**What to do:**
The required result is one figure, the count of lines below with the string "field" in them.

**Task input:**
=-=-=-=-=

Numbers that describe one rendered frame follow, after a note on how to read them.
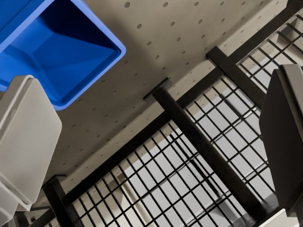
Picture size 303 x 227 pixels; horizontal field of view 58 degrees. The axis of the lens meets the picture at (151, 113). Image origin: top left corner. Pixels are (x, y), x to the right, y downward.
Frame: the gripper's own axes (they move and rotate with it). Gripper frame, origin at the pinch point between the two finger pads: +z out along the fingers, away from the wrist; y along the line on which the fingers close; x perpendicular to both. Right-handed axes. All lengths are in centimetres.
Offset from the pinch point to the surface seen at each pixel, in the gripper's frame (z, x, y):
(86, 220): 93, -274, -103
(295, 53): 203, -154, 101
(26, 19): 10.5, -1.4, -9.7
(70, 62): 17.1, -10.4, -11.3
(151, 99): 36, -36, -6
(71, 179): 25, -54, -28
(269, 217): 5.5, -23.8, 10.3
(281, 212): 5.8, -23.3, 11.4
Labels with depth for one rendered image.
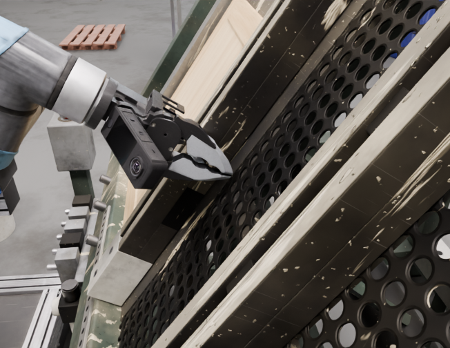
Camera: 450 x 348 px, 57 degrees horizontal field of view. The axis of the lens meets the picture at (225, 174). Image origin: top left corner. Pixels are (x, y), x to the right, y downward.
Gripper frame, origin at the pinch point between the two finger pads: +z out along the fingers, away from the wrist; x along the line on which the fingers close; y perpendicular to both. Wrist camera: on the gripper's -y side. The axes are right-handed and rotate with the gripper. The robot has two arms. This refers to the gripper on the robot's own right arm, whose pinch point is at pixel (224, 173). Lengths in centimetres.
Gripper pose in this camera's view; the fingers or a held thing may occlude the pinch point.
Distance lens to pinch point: 60.2
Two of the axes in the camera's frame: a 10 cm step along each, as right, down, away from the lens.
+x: -5.6, 7.4, 3.8
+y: -1.3, -5.3, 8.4
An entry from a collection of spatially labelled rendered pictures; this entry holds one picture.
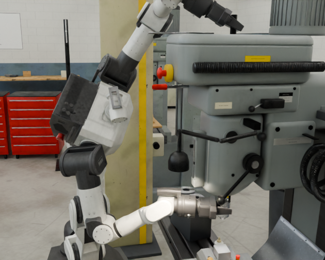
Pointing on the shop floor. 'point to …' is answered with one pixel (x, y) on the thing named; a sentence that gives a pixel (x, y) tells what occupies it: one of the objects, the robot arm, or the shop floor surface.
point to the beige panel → (114, 12)
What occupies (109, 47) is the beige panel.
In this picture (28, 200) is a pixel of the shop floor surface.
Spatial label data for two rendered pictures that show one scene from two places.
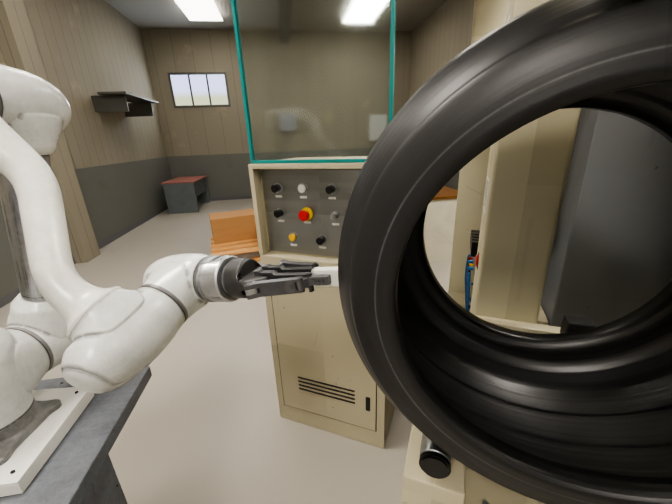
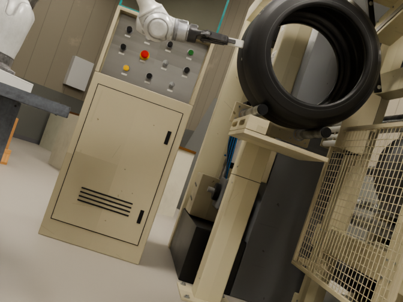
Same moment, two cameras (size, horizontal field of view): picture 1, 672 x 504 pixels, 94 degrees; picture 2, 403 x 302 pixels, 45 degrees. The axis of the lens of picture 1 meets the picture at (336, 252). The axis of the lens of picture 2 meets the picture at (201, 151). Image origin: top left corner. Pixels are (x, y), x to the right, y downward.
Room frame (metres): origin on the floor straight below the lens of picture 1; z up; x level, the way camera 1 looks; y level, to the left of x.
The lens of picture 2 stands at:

=-=-=-=-=

**Finished exercise:**
3